INSTRUCTIONS TO FOLLOW -
This exercise calls for the listing to be set down exactly.

SUPPLIED MATERIAL -
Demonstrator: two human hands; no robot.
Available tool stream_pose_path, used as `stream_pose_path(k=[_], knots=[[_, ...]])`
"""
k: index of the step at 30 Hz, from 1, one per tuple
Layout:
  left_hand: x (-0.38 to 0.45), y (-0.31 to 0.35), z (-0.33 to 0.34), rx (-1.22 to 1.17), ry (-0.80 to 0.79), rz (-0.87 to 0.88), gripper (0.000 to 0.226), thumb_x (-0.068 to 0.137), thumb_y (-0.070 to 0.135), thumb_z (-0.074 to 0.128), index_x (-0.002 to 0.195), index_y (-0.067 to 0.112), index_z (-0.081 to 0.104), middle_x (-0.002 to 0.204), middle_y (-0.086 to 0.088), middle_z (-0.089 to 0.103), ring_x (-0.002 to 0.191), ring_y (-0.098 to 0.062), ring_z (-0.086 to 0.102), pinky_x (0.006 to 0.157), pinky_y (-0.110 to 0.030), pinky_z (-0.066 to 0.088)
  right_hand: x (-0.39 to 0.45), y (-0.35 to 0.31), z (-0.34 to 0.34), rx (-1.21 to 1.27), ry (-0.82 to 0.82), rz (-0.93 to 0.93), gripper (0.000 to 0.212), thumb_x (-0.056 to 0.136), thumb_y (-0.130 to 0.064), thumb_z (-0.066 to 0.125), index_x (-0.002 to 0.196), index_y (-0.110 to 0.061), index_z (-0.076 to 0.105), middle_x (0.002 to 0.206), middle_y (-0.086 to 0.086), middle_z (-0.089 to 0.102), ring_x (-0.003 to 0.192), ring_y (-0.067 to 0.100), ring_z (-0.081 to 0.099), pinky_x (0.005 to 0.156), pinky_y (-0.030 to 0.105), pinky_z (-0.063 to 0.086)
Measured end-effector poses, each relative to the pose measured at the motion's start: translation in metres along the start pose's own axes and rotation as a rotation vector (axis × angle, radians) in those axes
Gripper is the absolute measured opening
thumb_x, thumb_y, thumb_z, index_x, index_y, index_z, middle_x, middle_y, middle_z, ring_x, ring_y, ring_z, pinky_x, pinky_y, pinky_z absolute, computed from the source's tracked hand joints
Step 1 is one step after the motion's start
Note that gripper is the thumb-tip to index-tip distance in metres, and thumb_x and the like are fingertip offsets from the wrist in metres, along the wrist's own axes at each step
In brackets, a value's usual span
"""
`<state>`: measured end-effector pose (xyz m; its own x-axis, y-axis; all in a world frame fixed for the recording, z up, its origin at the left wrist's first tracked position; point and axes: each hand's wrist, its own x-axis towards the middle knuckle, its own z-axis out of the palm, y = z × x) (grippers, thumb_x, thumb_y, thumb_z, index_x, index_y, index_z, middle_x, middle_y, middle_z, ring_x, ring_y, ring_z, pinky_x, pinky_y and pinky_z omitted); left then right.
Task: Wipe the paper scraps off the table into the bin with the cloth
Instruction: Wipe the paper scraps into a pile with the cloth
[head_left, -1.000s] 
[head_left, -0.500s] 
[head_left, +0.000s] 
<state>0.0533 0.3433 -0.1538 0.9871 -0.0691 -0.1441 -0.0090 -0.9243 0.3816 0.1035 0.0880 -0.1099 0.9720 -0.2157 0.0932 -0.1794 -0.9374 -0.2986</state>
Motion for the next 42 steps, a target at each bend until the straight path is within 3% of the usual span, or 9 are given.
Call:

EXERCISE OUTPUT -
Demonstrator: two human hands; no robot.
Available tool stream_pose_path, used as `stream_pose_path(k=[_], knots=[[_, ...]])`
"""
k: index of the step at 30 Hz, from 1, one per tuple
Layout:
  left_hand: x (-0.38 to 0.45), y (-0.31 to 0.35), z (-0.33 to 0.34), rx (-1.22 to 1.17), ry (-0.80 to 0.79), rz (-0.87 to 0.88), gripper (0.000 to 0.226), thumb_x (-0.068 to 0.137), thumb_y (-0.070 to 0.135), thumb_z (-0.074 to 0.128), index_x (-0.002 to 0.195), index_y (-0.067 to 0.112), index_z (-0.081 to 0.104), middle_x (-0.002 to 0.204), middle_y (-0.086 to 0.088), middle_z (-0.089 to 0.103), ring_x (-0.002 to 0.191), ring_y (-0.098 to 0.062), ring_z (-0.086 to 0.102), pinky_x (0.006 to 0.157), pinky_y (-0.110 to 0.030), pinky_z (-0.066 to 0.088)
  right_hand: x (-0.39 to 0.45), y (-0.35 to 0.31), z (-0.34 to 0.34), rx (-1.21 to 1.27), ry (-0.82 to 0.82), rz (-0.93 to 0.93), gripper (0.000 to 0.212), thumb_x (-0.056 to 0.136), thumb_y (-0.130 to 0.064), thumb_z (-0.066 to 0.125), index_x (-0.002 to 0.196), index_y (-0.110 to 0.061), index_z (-0.076 to 0.105), middle_x (0.002 to 0.206), middle_y (-0.086 to 0.086), middle_z (-0.089 to 0.102), ring_x (-0.003 to 0.192), ring_y (-0.067 to 0.100), ring_z (-0.081 to 0.099), pinky_x (0.005 to 0.156), pinky_y (-0.030 to 0.105), pinky_z (-0.063 to 0.086)
Measured end-effector poses, each relative to the pose measured at the motion's start: translation in metres along the start pose's own axes and rotation as a rotation vector (axis × angle, radians) in those axes
Gripper is the absolute measured opening
thumb_x, thumb_y, thumb_z, index_x, index_y, index_z, middle_x, middle_y, middle_z, ring_x, ring_y, ring_z, pinky_x, pinky_y, pinky_z absolute, computed from the source's tracked hand joints
Step 1 is one step after the motion's start
Note that gripper is the thumb-tip to index-tip distance in metres, and thumb_x and the like are fingertip offsets from the wrist in metres, along the wrist's own axes at each step
In brackets, a value's usual span
"""
`<state>`: measured end-effector pose (xyz m; its own x-axis, y-axis; all in a world frame fixed for the recording, z up, its origin at the left wrist's first tracked position; point and axes: each hand's wrist, its own x-axis towards the middle knuckle, its own z-axis out of the palm, y = z × x) (grippers, thumb_x, thumb_y, thumb_z, index_x, index_y, index_z, middle_x, middle_y, middle_z, ring_x, ring_y, ring_z, pinky_x, pinky_y and pinky_z omitted); left then right.
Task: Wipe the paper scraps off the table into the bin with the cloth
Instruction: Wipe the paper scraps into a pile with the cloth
[head_left, -1.000s] 
[head_left, -0.500s] 
[head_left, +0.000s] 
<state>0.0533 0.3433 -0.1538 0.9871 -0.0691 -0.1441 -0.0090 -0.9243 0.3816 0.1035 0.0880 -0.1099 0.9720 -0.2157 0.0932 -0.1794 -0.9374 -0.2986</state>
Motion for the next 42 steps, a target at each bend until the straight path is within 3% of the usual span, or 9 are given.
Call:

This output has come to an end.